How to make the scarf

Figure 1
Figure 1: Sewing and cutting plan for scarf
  1. Cut four strips of co-ordinating fabrics 6.5cm (2 1⁄2in) wide x the same width as your fat quarter.
  2. Pin the pairs of strips right sides together. Using stitch length 2.5 on your machine, and lining up the edge of the presser foot with the raw edges of the strips, piece the strips together in pairs, starting and ending with a few backstitches. Press seams open then piece the pairs together and press the seam open again.
  3. Piece the strips to your fat quarter, press the seam open then cut into two pieces lengthwise. See Figure 1.

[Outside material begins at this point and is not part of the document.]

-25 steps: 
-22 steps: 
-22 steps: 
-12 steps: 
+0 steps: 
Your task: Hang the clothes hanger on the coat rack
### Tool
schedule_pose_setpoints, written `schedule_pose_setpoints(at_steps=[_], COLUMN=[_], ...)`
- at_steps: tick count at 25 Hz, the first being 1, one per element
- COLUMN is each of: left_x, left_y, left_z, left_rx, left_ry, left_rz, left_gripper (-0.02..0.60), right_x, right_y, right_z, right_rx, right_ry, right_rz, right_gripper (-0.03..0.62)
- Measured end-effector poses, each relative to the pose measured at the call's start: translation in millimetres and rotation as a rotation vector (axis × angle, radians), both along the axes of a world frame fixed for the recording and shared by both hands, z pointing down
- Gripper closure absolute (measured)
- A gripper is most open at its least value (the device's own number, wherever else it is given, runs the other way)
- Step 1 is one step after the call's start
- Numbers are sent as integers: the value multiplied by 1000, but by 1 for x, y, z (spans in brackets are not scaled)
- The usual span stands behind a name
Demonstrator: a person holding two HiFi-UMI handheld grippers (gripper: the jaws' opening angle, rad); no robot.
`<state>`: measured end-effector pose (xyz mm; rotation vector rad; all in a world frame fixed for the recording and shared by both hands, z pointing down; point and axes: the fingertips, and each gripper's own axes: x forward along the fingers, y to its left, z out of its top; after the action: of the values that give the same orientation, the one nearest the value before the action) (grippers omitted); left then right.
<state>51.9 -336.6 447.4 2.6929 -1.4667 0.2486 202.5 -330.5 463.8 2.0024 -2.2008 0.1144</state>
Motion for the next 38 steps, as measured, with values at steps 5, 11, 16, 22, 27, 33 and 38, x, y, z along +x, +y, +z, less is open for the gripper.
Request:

  4. Piece the short ends of the fat quarter together and press the seam open. This join will lie at the back of your neck when you wear the scarf. See Figure 2.
Figure 2
Figure 2: Two pieces joined
  1. Fold the scarf lengthwise, right sides together and pin to hold. Match the seams of the strips at both ends, pin at each side of the seams to stop the fabric moving then put a few pins along the long sides of the scarf. Stitch one short end and the long side. Start and finish with some backstitches. See Figure 3.
Figure 3
Figure 3: Sewing the long seam
  1. When stitching the corner, instead of stitching a right angle, stitch across the corner, then cut off the excess fabric to ensure a sharp corner can be poked out with a pair of scissors when the scarf is turned right sides out. See Figure 4.
Figure 4
Figure 4: Sewing the corner
  1. Press the seams open before putting your hand in the tube and turning right sides out. Finger press the seams flat and iron the whole scarf. Fold the seam allowance of the open end to the inside and use an insertion stitch to close. You can use ladder or fishbone stitch. See Figure 5.
Figure 5
Figure 5: Sewing the Fishbone stitch
  1. Finally embellish the strips and / or short edges with beads, sequins or buttons. Enjoy wearing your scarf or seeing your friends wearing your creations!

Handy Hint! If you hang a measuring tape around your neck you can decide how long you want it to be and work out how many and what width of strips to cut.